Mit zunehmendem Alter kann die Haut später weniger effizient Vitamin D produzieren. Ältere Erwachsene halten sich oft seltener in der Sonne auf und können auch Schwierigkeiten haben, ausreichend Vitamin-D-reiche Lebensmittel zu konsumieren. Daher besteht grundsätzlich ein erhöhtes Risiko für einen Vitamin-D-Mangel. Das trifft einmal mehr auf Personen zu, die in einem Pflegeheim leben und nur selten nach draußen kommen.
Ein Vitamin-D-Mangel tritt außerdem gehäuft bei folgenden Situationen und Personengruppen auf:
- Schwangerschaft und Stillzeit: Eine ausreichende Versorgung ist wichtig. Zusätzliche Präparate oder höhere Dosen sind aber nicht für alle automatisch nötig.

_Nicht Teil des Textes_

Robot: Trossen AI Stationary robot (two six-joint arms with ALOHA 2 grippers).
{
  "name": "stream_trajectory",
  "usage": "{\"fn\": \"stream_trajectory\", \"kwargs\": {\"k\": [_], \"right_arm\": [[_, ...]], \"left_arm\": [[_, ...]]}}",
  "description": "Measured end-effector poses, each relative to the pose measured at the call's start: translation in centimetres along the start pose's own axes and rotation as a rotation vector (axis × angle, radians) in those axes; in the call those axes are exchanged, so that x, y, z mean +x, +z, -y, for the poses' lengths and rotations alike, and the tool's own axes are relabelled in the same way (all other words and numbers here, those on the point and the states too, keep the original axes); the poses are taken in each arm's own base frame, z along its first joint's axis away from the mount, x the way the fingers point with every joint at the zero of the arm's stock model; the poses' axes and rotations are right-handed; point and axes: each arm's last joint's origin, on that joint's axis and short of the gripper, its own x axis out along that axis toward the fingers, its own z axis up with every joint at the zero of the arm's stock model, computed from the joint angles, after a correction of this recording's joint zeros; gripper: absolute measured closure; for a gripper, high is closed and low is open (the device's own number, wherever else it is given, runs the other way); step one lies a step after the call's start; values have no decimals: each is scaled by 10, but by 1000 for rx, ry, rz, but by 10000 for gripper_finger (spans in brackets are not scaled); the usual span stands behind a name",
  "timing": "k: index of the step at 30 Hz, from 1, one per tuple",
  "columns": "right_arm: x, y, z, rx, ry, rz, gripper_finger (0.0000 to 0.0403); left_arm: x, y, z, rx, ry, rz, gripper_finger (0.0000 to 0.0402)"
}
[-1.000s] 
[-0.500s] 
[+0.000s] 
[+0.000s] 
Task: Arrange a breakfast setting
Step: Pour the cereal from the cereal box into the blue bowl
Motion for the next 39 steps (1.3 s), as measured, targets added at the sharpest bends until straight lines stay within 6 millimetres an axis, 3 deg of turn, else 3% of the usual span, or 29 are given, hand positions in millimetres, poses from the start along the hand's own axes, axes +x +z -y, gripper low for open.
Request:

Besprich individuelle Risiken mit deiner betreuenden Praxis.
- Personen mit dunkler Hautfarbe: Menschen mit dunklerer Haut haben eine höhere natürliche Pigmentierung, die die Vitamin-D-Synthese in der Haut beeinträchtigen kann. Daher haben sie ein erhöhtes Risiko für einen Vitamin-D-Mangel.
- Menschen mit bestimmten chronischen Erkrankungen: Einige chronische Erkrankungen, wie z. B. entzündliche Darmerkrankungen, Zöliakie oder bestimmte Nieren- und Lebererkrankungen, können die Aufnahme oder den Stoffwechsel von Vitamin D beeinträchtigen.
- Personen mit eingeschränkter Nierenfunktion: Die Nieren spielen eine wichtige Rolle bei der Umwandlung von Vitamin D in seine aktive Form. Menschen mit eingeschränkter Nierenfunktion haben möglicherweise Schwierigkeiten, ausreichend Vitamin D zu aktivieren und zu nutzen.
Fazit: Vitamin-D nicht unterschätzen – ein Mangel kann erhebliche Folgen haben
Vitamin D ist wichtig, besonders für Knochen und Muskeln. Ein Mangel verdient eine angemessene Abklärung und Behandlung. Zusätzliche Präparate sind aber kein pauschaler Schutz vor Herzkrankheiten, Depressionen oder Hautproblemen. Bei Risikofaktoren oder Beschwerden besprichst du einen möglichen Test mit der Arztpraxis. Ob die Krankenkasse bezahlt, hängt vom medizinischen Anlass ab.